随着社交媒体应用越来越注重用户体验,用于加速内容分发的CDN产品已经成为最常用的服务,尤其是在视频点播和直播场景中。如果在视频内容分发过程中出现过多次数卡顿和播放失败等情况,会严重影响应用的使用活跃度。如何评价一个CDN的加速质量,并对其进行实时质量监控成为一个较为棘手的问题。本文将会收集客户端和服务端的网络性能指标,并使用亚马逊云科技的时序数据库Amazon Timestream和Amazon Managed Grafana对这些指标进行实时统计分析,帮助用户了解CDN加速效果,并为快速定位问题提供依据。

架构说明

Amazon CloudFront 是一种内容分发网络 (CDN) 服务,在全球拥有数以千计的第 1/2/3 层电信运营商,与所有主要接入网络连接良好,可实现最佳性能,并具有数百 TB 的部署容量。本架构会收集服务端(Amazon CloudFront)日志和客户端自定义日志,并存储在S3中。当日志到达S3时会触发Lambda函数对客户端日志和服务端日志分别进行格式转换,并将关键数据指标推送到亚马逊时序数据库Amazon Timestream中。在Amazon Timestream存在多个数据表,为了快速查询,3天内的数据会驻留在内存中,为了节省成本,2周后数据会被数据库自动删除。用于可视化展示的性能仪表盘使用Amazon Managed Grafana。

方案部署

  • 创建S3存储桶,并分别创建客户端日志目录和服务端日志目录

  • 打开CloudFront服务端日志,并将日志存储位置指向为刚创建的S3目录

  • 本博客中客户端日志由EC2上部署的日志收集服务进行收集汇聚,然后定时将压缩的.gz日志存储到S3指定目录中,客户端日志数据结构如下:
ClientTime 1642520043060
System ANDROID_PHONE
Host xinranl.com
URL http://xinranl.com/test/video.mp4
Bytes 208683
ServerIP 143.204.110.58
ClientIP 240.199.105
Country 新加坡
Protocol http/1.1
ASN 5388
ErrorCode 0
NetCost 121
  • 创建Amazon Timestream数据库和表

  • 创建客户端上传的指标表ClientMetric,在内存驻留时间为3天,2周后的数据将被删除。
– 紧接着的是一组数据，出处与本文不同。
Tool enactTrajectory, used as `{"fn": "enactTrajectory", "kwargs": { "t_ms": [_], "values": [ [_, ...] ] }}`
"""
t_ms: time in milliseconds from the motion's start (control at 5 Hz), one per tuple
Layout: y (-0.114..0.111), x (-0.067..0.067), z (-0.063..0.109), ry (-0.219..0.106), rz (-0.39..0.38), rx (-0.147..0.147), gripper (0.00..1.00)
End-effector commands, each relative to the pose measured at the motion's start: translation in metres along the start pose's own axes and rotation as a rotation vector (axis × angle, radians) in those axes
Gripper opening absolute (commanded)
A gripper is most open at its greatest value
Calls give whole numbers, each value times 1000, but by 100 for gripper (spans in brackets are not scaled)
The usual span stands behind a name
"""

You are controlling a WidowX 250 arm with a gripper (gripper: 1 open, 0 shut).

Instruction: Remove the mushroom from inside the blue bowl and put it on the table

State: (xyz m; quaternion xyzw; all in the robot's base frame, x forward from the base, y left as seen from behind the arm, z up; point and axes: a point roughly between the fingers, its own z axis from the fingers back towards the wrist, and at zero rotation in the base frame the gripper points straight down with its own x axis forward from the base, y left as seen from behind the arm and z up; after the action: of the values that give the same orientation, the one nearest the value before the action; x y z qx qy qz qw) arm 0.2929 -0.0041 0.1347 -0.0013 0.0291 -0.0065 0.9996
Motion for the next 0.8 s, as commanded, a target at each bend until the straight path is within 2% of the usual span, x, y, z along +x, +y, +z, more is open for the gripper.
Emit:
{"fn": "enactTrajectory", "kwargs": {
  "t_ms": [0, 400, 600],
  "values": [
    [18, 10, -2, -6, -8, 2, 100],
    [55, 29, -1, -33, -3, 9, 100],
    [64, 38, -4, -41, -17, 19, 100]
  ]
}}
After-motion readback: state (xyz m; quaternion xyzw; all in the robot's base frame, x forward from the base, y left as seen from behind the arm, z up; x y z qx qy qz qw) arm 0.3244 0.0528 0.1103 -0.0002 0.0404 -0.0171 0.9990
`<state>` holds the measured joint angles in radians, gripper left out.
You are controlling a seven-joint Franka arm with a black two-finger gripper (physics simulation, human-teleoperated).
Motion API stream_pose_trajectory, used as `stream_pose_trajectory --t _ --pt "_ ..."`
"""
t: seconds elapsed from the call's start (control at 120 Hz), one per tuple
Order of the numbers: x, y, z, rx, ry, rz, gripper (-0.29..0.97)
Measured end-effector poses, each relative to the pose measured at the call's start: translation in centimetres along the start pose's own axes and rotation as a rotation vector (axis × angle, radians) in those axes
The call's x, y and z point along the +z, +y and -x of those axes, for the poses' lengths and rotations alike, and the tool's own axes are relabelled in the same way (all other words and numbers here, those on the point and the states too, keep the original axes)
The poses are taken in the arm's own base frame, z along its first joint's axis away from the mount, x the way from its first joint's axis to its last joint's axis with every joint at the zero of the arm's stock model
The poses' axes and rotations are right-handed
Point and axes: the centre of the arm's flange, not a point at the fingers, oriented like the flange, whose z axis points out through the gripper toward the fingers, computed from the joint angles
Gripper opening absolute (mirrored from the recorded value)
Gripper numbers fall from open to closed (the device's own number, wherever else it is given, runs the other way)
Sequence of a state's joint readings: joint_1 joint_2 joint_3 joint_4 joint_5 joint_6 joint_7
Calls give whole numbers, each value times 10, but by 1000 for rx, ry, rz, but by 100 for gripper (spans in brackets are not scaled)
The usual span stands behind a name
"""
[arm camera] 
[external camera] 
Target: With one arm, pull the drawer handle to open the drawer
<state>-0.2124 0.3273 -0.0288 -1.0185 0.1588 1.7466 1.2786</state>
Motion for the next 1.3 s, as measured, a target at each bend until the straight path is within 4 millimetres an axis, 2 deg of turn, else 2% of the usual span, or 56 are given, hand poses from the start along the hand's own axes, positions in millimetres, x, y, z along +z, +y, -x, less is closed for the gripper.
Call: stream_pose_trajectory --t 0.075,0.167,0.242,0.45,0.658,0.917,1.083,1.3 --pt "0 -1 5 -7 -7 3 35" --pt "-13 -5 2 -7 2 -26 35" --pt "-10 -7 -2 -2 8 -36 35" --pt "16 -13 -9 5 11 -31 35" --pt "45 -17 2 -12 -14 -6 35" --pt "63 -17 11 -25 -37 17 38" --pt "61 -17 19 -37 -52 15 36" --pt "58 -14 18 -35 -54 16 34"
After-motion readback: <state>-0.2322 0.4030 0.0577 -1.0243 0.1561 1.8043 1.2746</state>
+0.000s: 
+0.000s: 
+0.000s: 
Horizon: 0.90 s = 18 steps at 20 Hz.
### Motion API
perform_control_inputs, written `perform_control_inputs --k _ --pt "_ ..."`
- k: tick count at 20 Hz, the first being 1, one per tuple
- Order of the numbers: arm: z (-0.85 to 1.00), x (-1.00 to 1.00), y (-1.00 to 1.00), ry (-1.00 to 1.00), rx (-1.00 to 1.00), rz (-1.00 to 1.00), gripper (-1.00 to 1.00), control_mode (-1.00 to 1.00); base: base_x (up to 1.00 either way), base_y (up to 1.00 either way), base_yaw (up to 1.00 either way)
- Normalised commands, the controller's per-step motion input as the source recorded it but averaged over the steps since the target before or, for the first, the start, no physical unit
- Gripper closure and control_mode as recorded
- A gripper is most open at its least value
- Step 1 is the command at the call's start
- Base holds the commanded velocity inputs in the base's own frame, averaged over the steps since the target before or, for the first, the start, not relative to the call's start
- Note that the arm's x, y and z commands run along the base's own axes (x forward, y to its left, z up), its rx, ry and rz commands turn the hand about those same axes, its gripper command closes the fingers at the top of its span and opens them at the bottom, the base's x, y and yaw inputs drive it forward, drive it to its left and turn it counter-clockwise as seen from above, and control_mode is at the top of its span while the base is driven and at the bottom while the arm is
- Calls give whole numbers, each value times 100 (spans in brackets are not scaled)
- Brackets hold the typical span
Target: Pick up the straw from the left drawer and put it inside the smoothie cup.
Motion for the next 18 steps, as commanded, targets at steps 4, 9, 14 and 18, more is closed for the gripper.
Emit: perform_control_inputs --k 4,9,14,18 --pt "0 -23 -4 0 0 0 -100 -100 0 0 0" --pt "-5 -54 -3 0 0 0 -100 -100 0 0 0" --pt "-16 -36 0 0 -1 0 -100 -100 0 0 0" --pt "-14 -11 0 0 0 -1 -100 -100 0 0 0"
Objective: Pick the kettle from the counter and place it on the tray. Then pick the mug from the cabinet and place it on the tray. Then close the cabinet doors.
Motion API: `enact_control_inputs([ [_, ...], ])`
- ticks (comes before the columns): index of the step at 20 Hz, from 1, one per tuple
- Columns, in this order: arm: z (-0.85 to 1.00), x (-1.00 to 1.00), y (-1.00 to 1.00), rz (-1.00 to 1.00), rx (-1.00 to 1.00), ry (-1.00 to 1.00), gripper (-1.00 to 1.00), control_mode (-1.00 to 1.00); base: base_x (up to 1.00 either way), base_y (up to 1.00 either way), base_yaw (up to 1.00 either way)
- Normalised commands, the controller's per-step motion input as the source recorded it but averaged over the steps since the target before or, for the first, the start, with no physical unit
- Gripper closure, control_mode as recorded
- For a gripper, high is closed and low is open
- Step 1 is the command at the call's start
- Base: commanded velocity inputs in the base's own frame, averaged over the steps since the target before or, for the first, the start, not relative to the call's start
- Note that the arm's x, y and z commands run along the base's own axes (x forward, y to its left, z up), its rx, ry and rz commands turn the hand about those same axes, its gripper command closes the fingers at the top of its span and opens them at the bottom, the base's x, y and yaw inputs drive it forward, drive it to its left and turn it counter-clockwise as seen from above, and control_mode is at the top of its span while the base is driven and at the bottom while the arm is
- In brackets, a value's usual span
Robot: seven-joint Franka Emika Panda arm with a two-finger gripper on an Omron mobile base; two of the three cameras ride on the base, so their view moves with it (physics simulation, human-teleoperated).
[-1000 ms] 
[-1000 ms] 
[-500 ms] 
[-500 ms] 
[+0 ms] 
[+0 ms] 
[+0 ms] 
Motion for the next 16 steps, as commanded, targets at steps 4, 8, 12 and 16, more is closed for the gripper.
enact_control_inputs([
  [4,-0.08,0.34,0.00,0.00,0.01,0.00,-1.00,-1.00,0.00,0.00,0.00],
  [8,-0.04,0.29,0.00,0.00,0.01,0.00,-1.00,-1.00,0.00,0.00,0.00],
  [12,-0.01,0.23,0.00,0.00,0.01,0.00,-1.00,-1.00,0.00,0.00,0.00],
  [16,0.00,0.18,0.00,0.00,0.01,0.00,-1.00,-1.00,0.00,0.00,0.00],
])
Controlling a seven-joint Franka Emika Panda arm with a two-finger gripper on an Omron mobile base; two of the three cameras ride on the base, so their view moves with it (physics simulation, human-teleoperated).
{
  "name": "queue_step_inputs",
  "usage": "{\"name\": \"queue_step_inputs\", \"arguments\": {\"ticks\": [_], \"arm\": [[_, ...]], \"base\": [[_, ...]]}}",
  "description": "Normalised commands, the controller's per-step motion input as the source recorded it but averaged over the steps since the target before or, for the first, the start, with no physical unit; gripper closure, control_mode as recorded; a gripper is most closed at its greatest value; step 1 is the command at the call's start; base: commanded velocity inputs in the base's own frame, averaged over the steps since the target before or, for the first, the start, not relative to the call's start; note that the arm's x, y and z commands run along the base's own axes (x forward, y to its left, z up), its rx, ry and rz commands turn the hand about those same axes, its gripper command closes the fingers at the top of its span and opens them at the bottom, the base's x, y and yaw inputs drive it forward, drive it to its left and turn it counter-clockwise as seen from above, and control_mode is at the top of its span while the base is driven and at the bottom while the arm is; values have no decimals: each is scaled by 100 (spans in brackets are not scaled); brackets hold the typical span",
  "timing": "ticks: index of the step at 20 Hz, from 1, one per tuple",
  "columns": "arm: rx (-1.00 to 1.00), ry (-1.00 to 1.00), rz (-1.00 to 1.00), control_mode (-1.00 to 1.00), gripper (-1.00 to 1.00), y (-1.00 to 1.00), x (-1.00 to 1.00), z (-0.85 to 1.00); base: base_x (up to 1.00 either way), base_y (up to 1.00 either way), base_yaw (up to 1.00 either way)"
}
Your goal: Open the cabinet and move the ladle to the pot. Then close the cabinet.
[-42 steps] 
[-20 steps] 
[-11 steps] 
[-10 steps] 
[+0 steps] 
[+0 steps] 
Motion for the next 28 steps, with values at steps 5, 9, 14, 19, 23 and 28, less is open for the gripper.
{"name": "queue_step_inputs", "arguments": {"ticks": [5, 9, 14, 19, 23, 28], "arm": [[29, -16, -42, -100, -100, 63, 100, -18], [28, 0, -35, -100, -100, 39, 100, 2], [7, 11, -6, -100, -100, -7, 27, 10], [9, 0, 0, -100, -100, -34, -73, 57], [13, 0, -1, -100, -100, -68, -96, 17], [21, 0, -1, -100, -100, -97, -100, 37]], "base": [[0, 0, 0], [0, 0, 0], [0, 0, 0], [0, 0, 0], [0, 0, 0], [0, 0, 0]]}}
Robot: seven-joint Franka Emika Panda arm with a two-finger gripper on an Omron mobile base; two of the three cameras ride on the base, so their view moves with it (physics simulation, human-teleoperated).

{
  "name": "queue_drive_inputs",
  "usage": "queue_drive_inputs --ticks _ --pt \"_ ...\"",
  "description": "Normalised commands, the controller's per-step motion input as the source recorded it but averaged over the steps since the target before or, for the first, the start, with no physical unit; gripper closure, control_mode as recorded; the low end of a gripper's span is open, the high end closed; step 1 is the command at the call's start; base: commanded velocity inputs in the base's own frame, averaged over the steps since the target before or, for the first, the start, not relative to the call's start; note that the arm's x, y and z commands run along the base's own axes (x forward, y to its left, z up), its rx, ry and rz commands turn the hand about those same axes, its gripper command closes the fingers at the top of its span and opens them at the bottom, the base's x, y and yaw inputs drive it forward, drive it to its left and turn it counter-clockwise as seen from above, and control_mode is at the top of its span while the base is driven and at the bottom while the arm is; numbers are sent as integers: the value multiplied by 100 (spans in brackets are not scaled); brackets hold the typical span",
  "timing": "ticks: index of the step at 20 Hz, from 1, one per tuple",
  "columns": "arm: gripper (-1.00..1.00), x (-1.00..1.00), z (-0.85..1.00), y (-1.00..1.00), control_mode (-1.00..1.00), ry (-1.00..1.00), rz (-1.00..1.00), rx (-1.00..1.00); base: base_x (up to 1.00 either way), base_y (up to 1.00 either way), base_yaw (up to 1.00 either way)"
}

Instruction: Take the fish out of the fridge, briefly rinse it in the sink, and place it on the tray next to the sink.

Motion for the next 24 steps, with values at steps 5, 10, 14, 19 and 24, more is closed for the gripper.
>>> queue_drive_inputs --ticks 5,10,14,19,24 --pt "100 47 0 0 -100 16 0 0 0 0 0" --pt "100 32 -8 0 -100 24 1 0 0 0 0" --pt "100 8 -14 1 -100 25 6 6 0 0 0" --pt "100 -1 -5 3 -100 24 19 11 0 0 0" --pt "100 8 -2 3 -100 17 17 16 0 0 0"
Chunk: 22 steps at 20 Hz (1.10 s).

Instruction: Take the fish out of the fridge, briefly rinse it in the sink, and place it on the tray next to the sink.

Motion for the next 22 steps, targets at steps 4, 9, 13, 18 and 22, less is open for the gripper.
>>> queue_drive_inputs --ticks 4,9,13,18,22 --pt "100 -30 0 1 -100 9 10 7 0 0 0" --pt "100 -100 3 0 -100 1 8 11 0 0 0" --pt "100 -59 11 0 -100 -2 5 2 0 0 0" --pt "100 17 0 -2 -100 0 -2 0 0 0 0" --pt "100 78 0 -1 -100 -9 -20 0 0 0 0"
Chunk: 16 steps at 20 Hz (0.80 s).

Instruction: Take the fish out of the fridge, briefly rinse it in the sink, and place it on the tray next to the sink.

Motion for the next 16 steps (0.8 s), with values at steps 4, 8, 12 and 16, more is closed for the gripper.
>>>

  • 同样方式创建用于存储服务器端日志的数据表CloudFrontMertic
  • 配置S3触发Lambda函数,分别对服务端日志和客户端日志进行格式转换,并通过AWS SDK将数据注入时序数据库Timestream中,下面为Lambda 函数 TransformClientLogtoTimestream 的配置:

  • 函数源码如下:
import os

import gzip

import time

import boto3

import json

import urllib.parse

from botocore.config import Config

 

s3 = boto3.client('s3')

 

def load_data_from_object(filename):

    records = []

    try:

        with gzip.open(filename, 'rt') as f:

            for text in f:

                temp = text.split()

                data_row = {

                    'ClientTime': temp[0],

                    'System': temp[1],

                    'Host': temp[2],

                    'URL': temp[3],

                    'Bytes': temp[4],

                    'ServerIP': temp[5],

                    'ClientIP': temp[6],

                    'Country': temp[7],

                    'Protocol': temp[8],

                    'ASN': temp[9],

                    'ErrorCode': temp[10],

                    'NetCost': temp[11]

                }

                dimensions = [

                    {'Name': 'ServerIP', 'Value': data_row['ServerIP']},

                    {'Name': 'ClientIP', 'Value': data_row['ClientIP']},

                    {'Name': 'protocol','Value': data_row['Protocol']},

                    {'Name': 'ASN','Value': data_row['ASN']},

                    {'Name': 'Country','Value': data_row['Country']},

                    {'Name': 'ErrorCode','Value': data_row['ErrorCode']}

                ]

                record_netcost = {

                    'Dimensions': dimensions,

                    'MeasureName': 'neatcost',

                    'MeasureValue': data_row['NetCost'],

                    'MeasureValueType': 'BIGINT',

                    'Time': data_row['ClientTime']

                }

                records.append(record_netcost)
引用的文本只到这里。